Chi, come il sottoscritto, legge narrativa con passione e attenzione da più di quarant’anni, sa che grossomodo la letteratura sceglie due grandi linee, per narrare storie: quella più realistica, sequenziale, dove invariabilmente 1+1 fa 2, e quella più svolazzante, dai margini ineffabili, che potremmo chiamare metafisica, o con una accezione più moderna ‘sperimentale’. Ovviamente ci sono fulgidi esempi di narratori capaci di smarginare con eleganza di qua e di là a seconda del bisogno (Kafka, Kundera, tanto per citare un paio di grandi campioni), ma più spesso l’editore e il lettore vogliono che il bianco sia bianco, e che il nero sia nero.

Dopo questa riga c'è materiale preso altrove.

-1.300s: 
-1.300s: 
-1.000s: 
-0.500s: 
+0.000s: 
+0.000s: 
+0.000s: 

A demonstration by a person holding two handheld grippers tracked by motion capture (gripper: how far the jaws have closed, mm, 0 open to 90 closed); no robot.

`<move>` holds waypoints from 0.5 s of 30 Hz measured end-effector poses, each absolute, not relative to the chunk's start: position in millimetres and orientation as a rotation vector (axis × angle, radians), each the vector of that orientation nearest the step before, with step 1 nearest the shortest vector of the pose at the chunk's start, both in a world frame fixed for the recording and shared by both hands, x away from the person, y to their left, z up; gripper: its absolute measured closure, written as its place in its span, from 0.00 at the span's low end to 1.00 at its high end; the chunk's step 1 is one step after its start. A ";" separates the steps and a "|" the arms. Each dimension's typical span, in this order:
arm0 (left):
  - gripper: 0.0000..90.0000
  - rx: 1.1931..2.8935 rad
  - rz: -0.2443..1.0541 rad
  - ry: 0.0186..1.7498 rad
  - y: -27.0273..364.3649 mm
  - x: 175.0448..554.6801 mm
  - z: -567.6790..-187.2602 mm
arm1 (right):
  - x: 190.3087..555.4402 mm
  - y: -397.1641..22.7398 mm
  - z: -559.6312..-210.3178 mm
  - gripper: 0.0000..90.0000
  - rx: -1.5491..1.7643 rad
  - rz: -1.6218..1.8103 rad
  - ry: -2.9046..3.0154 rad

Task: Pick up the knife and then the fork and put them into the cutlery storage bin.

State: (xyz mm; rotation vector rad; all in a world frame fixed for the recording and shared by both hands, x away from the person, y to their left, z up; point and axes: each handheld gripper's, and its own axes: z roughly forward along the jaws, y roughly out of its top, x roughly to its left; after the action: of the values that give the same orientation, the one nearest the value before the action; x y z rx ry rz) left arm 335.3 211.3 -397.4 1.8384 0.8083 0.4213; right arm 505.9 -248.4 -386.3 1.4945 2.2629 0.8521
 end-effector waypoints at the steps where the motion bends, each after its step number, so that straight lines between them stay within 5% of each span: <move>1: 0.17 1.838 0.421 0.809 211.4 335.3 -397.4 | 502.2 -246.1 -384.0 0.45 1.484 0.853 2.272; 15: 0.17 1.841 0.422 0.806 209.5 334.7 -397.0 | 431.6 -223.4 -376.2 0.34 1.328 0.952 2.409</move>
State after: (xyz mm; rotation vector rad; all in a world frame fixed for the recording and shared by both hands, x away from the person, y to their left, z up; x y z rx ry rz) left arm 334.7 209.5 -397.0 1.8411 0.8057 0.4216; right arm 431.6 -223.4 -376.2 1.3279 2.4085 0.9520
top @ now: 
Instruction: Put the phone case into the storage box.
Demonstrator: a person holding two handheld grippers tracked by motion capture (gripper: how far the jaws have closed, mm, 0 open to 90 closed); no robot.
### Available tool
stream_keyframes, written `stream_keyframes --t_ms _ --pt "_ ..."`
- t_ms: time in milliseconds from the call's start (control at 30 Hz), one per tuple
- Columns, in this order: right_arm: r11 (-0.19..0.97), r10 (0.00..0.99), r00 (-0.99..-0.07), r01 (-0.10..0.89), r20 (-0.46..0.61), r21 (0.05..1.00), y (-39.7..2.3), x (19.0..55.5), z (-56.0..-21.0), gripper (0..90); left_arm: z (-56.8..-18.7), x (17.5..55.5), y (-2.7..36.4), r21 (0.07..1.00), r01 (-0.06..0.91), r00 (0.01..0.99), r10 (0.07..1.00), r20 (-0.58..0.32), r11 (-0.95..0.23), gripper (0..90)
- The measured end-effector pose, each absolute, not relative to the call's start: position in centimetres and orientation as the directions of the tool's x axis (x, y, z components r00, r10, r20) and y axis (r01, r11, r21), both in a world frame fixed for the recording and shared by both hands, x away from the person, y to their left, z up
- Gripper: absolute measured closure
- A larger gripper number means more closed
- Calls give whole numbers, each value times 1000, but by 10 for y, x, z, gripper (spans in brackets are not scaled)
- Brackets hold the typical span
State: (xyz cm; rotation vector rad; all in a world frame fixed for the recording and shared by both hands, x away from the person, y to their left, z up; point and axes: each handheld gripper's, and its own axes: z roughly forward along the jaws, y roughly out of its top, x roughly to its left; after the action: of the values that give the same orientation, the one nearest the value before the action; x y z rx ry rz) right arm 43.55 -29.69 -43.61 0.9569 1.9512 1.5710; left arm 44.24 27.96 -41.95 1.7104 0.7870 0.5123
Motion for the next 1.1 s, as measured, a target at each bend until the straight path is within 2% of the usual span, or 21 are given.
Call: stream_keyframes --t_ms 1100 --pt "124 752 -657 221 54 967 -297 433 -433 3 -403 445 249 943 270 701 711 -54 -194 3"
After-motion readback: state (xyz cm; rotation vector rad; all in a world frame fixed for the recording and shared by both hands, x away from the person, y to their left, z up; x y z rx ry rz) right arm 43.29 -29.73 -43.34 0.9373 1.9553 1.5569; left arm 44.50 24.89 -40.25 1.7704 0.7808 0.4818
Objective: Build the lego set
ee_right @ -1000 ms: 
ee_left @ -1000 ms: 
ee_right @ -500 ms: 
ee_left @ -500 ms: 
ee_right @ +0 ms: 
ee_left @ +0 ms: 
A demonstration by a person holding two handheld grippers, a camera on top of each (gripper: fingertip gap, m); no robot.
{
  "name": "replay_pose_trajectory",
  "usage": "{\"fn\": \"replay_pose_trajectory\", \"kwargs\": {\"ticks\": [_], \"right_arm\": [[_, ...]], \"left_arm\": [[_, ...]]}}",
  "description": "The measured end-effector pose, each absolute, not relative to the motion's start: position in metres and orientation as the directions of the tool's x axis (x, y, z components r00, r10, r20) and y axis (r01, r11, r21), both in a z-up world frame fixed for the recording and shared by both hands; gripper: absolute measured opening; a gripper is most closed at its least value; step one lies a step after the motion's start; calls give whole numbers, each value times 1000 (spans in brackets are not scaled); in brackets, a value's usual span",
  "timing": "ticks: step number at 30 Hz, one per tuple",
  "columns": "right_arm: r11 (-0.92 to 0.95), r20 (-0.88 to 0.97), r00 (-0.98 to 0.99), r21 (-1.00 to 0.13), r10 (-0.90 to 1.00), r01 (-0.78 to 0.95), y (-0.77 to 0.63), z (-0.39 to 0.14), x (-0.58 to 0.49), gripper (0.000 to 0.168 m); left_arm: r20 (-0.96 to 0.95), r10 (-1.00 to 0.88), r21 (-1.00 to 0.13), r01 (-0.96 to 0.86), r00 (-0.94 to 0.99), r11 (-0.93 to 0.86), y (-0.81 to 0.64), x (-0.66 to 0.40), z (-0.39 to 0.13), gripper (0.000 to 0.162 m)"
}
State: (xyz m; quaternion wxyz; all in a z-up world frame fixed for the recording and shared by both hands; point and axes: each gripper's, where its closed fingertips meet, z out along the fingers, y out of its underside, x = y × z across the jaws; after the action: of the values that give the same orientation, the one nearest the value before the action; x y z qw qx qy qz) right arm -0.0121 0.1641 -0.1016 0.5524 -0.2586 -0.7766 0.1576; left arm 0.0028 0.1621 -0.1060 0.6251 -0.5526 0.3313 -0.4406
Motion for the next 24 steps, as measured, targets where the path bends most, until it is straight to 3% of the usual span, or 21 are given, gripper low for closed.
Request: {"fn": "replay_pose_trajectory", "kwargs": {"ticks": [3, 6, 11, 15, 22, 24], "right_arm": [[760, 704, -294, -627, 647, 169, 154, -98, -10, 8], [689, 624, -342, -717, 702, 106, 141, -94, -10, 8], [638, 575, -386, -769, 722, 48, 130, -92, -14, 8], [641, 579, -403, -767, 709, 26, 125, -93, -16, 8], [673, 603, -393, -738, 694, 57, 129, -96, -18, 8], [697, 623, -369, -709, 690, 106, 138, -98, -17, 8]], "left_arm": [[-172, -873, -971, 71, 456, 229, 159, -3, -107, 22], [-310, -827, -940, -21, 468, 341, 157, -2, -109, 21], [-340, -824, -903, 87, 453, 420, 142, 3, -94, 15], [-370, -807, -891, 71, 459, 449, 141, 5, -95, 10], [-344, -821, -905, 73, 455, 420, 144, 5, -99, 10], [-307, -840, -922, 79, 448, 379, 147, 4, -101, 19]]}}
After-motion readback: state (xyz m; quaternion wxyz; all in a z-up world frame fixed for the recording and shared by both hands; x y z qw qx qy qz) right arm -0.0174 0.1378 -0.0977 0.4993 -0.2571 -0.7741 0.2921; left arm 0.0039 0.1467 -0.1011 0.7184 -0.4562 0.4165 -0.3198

La letteratura sperimentale, dunque, non ha mai avuto vita facile, salvo qualche rara eccezione (i francesi del secolo scorso, da Roussel, uno dei capostipiti, poi Sarraute, Claude Simon tanto da arrivare persino al Nobel, Sollers, fino a Perec; in Italia un Savinio, un Landolfi, sono sempre stati ammirati incondizionatamente dai critici e premiati da editori di prestigio, ma hanno fatto storcere il naso al 90% dei lettori). Sarà che lo sperimentatore preferisce uscire dai sentieri segnati, perché è un ex-grege, sarà che gli strumenti che sceglie sono spesso ostici, diciamo che i conti in banca di chi ha scelto di lavorare sulla letteratura sperimentale non sono mai stati troppo pingui.

Però c’è un altro tipo di tesoretto che si può produrre, un tesoretto che non ha niente a che fare col Dow Jones o con il bilancino di precisione, e tantomeno con la grassa soddisfazione che produce la letteratura d’intrattenimento. E’ forse un tesoro che riguarda i felici pochi, ma è impagabile. Passa attraverso un sentiero meno facile (anzi, facilone) di tanti romanzi pop, passa attraverso le circonvoluzioni di chi per fortuna ancora le usa, invece di assorbire acriticamente, passa attraverso la ricerca delle emozioni in modo forse un po’ lambiccato, ma più solido e duraturo.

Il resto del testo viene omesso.